• _Exercise details_: Look below for the line that contains "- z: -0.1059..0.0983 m", then copy it and each following line exactly, through and including the line that contains "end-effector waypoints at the".

• _Data provided_:

———

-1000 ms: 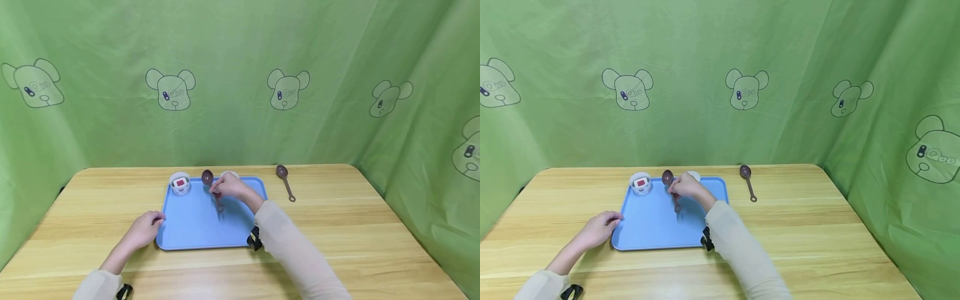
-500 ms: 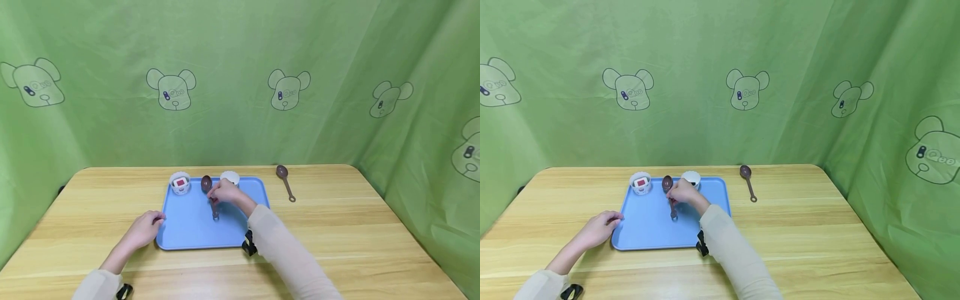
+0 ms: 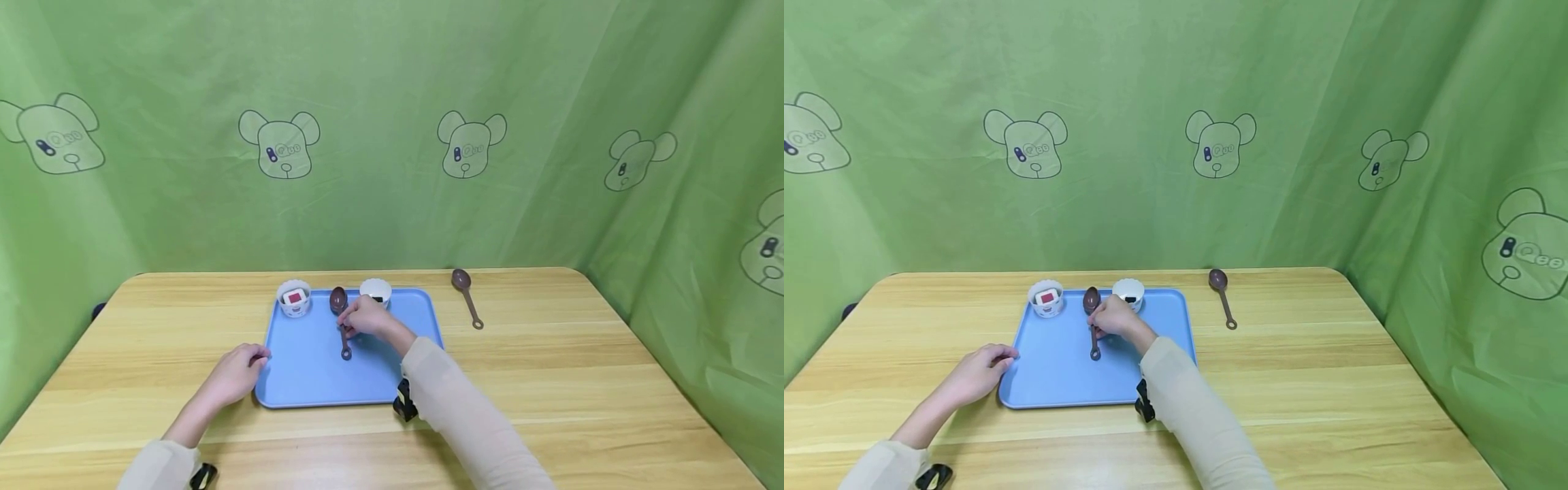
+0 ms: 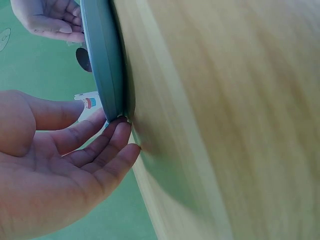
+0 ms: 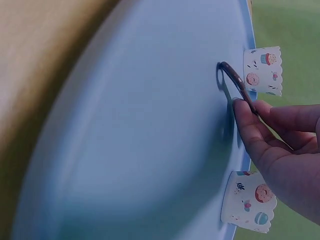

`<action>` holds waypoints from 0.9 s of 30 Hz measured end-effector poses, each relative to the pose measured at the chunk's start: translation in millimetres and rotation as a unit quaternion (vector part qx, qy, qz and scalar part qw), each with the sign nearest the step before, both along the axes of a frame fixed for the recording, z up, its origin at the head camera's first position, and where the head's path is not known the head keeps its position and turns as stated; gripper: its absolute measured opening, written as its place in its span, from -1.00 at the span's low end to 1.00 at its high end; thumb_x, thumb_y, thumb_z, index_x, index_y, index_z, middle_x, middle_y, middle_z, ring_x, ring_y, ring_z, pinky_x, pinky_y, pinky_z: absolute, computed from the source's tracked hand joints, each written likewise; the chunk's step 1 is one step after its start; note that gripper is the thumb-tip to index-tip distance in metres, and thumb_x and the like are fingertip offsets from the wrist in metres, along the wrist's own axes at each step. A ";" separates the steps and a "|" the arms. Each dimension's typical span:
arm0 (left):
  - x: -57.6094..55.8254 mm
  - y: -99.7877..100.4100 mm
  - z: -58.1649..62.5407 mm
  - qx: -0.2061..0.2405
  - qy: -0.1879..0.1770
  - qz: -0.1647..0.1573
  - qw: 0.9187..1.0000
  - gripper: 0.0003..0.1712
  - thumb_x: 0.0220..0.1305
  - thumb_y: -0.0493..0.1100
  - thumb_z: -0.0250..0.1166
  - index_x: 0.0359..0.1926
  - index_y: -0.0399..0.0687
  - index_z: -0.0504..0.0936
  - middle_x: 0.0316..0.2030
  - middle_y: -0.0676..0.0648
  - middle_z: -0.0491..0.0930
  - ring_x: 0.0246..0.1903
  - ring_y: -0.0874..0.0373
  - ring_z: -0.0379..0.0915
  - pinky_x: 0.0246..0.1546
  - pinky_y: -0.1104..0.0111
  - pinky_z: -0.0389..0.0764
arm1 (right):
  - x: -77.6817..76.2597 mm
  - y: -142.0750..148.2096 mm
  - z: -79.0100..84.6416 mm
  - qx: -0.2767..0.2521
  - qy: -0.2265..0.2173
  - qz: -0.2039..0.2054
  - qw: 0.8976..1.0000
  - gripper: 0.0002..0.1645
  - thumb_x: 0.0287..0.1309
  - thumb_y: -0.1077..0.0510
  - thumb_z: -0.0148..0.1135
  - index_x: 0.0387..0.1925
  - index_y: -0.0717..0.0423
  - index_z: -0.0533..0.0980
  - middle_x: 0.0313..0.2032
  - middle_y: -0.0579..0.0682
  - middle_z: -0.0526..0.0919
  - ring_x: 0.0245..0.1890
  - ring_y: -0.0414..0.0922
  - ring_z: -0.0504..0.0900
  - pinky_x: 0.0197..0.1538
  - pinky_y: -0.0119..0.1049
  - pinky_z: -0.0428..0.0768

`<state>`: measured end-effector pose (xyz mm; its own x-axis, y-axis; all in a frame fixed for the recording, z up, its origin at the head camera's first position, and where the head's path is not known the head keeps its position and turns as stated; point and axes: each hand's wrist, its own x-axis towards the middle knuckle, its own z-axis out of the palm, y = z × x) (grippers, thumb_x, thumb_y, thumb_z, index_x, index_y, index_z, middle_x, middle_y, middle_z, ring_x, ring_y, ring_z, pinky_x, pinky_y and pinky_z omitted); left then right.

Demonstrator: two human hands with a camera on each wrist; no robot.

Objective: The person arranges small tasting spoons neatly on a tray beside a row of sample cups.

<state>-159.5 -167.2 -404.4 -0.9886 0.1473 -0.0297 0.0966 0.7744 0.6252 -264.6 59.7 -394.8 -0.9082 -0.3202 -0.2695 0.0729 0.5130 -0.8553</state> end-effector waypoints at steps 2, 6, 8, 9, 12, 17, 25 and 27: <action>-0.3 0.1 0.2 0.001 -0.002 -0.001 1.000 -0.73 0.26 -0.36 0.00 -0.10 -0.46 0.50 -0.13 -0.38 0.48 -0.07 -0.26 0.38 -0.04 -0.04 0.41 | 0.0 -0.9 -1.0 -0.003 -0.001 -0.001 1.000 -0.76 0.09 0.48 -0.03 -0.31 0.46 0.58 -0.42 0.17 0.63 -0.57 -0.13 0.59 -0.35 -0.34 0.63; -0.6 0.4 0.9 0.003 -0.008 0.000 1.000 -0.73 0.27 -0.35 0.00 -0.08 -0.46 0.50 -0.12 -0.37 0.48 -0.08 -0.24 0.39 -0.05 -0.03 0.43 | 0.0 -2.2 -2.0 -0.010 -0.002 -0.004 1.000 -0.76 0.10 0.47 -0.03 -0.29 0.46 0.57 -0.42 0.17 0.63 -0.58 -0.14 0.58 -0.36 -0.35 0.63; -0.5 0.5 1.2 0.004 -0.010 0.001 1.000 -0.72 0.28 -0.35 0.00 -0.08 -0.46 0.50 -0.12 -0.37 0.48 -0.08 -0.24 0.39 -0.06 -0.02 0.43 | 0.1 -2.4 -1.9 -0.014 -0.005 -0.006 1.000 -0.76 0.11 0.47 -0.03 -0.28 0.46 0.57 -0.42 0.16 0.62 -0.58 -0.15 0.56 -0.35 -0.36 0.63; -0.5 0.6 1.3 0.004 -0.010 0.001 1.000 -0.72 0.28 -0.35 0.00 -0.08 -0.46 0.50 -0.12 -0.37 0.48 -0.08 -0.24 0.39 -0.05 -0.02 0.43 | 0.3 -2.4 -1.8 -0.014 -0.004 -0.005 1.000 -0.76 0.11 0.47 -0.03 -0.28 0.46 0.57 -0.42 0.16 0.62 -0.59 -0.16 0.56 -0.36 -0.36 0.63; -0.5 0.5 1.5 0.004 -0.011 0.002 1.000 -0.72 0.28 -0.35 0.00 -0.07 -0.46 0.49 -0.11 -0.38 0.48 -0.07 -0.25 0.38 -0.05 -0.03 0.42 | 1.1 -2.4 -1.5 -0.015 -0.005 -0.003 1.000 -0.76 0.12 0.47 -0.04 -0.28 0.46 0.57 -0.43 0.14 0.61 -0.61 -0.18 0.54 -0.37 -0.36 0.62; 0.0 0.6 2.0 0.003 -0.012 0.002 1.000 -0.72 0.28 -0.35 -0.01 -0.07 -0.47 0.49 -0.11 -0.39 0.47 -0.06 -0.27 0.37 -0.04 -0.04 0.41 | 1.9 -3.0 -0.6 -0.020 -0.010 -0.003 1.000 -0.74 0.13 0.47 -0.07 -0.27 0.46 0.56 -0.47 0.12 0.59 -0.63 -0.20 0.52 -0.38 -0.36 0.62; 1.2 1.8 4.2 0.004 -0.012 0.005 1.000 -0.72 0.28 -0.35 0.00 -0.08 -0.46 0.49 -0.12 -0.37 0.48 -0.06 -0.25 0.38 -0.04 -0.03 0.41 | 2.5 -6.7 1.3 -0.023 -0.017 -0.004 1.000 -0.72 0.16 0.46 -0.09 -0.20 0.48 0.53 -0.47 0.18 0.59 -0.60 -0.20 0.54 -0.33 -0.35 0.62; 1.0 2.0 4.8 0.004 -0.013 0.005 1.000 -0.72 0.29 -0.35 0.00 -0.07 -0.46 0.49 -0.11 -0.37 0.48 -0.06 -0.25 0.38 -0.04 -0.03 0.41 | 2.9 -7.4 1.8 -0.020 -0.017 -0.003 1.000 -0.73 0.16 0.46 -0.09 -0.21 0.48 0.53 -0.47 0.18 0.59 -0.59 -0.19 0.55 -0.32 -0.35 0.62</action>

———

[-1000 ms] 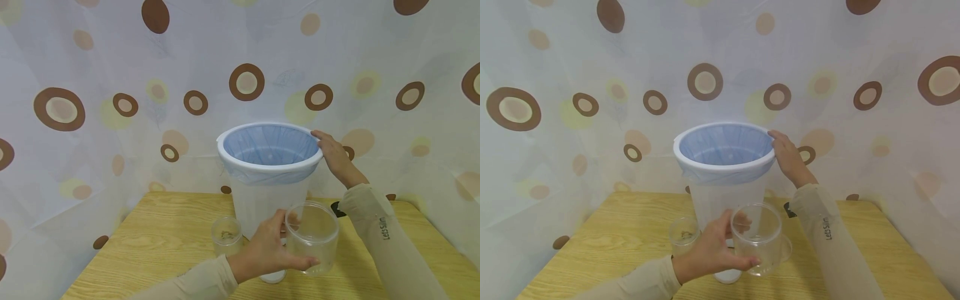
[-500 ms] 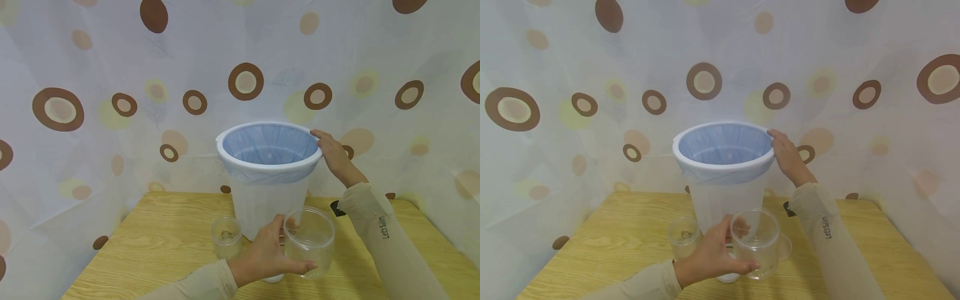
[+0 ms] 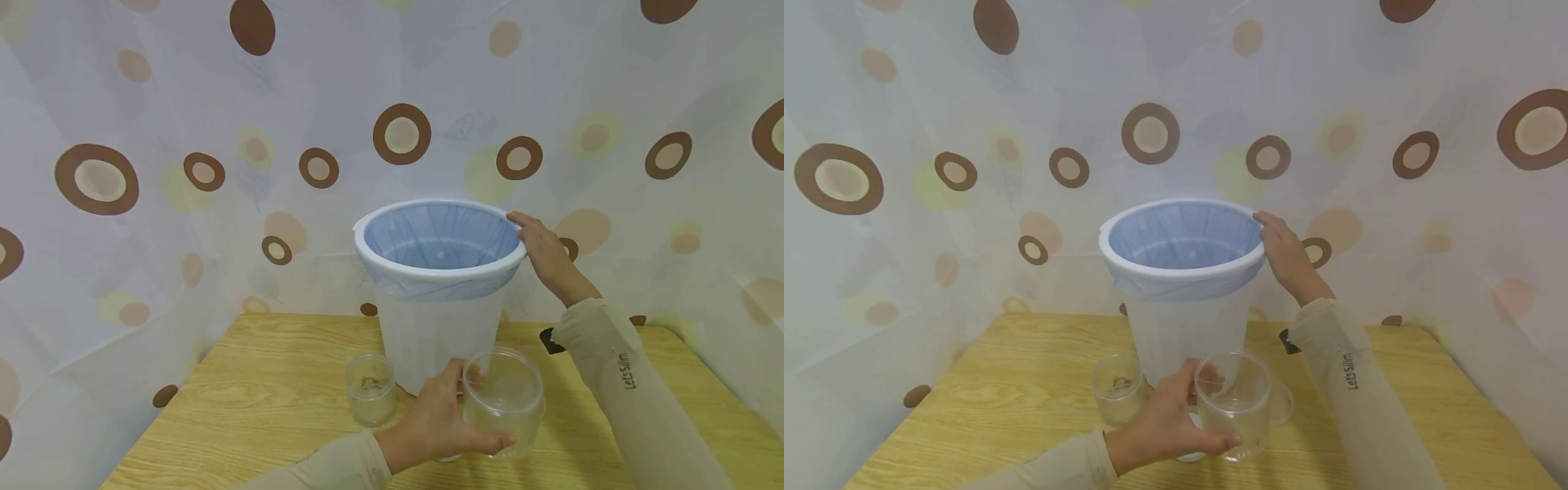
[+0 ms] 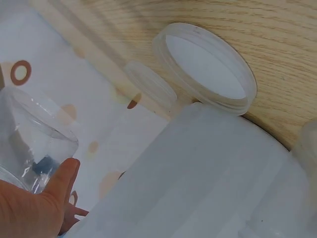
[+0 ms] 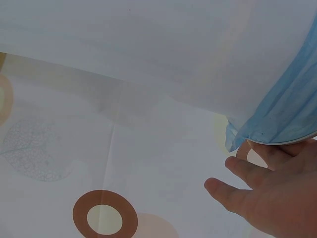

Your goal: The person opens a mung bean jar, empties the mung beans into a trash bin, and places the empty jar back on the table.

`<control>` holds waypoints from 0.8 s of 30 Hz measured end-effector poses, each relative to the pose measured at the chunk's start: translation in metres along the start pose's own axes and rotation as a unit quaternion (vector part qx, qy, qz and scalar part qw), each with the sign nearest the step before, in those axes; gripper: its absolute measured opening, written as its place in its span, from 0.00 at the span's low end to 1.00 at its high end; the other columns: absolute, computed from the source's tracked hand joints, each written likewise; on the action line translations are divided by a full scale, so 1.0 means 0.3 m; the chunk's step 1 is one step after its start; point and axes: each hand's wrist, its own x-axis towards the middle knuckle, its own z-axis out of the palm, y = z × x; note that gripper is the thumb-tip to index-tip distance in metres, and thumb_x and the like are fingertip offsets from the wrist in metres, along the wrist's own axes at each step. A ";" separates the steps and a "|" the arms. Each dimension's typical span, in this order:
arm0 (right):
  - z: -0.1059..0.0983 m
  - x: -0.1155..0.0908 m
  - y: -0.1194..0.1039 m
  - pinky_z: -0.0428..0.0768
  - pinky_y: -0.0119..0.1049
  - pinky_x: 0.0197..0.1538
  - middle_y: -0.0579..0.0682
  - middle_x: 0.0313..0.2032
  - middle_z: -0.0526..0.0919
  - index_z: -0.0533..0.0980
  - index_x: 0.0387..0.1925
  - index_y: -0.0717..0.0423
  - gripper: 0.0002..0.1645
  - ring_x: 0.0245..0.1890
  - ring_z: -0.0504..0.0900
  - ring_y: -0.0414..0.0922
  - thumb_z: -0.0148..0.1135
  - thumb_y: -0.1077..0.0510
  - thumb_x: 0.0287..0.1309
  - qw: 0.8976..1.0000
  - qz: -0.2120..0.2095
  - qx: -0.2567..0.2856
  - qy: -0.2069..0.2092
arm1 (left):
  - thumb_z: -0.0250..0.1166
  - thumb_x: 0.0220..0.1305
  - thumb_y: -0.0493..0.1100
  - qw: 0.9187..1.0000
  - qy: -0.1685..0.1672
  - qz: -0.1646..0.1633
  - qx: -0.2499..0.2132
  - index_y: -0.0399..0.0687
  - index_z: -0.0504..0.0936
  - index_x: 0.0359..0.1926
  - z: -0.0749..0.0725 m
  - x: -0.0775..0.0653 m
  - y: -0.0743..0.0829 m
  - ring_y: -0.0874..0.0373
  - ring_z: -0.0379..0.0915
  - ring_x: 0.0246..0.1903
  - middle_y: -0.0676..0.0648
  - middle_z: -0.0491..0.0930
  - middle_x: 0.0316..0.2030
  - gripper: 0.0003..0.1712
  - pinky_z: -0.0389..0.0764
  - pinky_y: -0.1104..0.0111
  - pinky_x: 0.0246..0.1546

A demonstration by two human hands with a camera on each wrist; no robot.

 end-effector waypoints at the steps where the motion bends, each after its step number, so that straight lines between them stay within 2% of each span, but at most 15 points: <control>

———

• _Task result_:
  - z: -0.1059..0.0983 m
  - x: -0.1155..0.0908 m
  - y: -0.1194..0.1039 m
  - pinky_z: -0.0428..0.0768
  - pinky_y: -0.0119..0.1049
  - pinky_x: 0.0197..0.1538
  - middle_y: -0.0579..0.0682
  - middle_x: 0.0313..0.2032
  - middle_z: -0.0526..0.0919
  - index_z: -0.0533..0.0980
  - index_x: 0.0387..0.1925
  - index_y: -0.0717..0.0423
  - gripper: 0.0002..0.1645
  - ring_x: 0.0245..0.1890
  - ring_z: -0.0504..0.0900
  - ring_y: -0.0414..0.0922
  - thumb_z: -0.0148..0.1135
  - thumb_y: -0.1077..0.0510
  - thumb_x: 0.0287..0.1309
  - qw: 0.8976..1.0000
  - qz: -0.2120..0.2095
  - qx: -0.2567..0.2856
  - qy: -0.2069..0.2092
arm1 (left):
  - thumb_z: -0.0250..0.1166
  - thumb_x: 0.0220..0.1305
  - thumb_y: -0.0493..0.1100
  - qw: 0.9187..1.0000
  - qy: -0.1685..0.1672
  - qz: -0.1646..0.1633
  - qx: -0.2499..0.2132
  - index_y: -0.0399..0.0687
  - index_z: -0.0504..0.0936
  - index_x: 0.0359..0.1926
  - z: -0.0749..0.0725 m
  - x: -0.0775..0.0653 m
  - y: -0.0743..0.0829 m
  - ring_y: -0.0874..0.0373
  - ring_z: -0.0379..0.0915
  - ring_x: 0.0246..0.1903
  - middle_y: -0.0676..0.0648
  - middle_z: -0.0491..0.0930
  - middle_x: 0.0316..0.2030
  - gripper: 0.0003..0.1712
  - pinky_z: -0.0389..0.0764
  - pinky_y: -0.1104..0.0111
  - pinky_x: 0.0246..0.1546

A demonstration by two human hands with a camera on each wrist; no robot.

 end-effector waypoints at the steps where the motion bends, each after its step number, so that straight lines between them stay within 2% of each span, but at most 15 points: <control>

No further response is needed.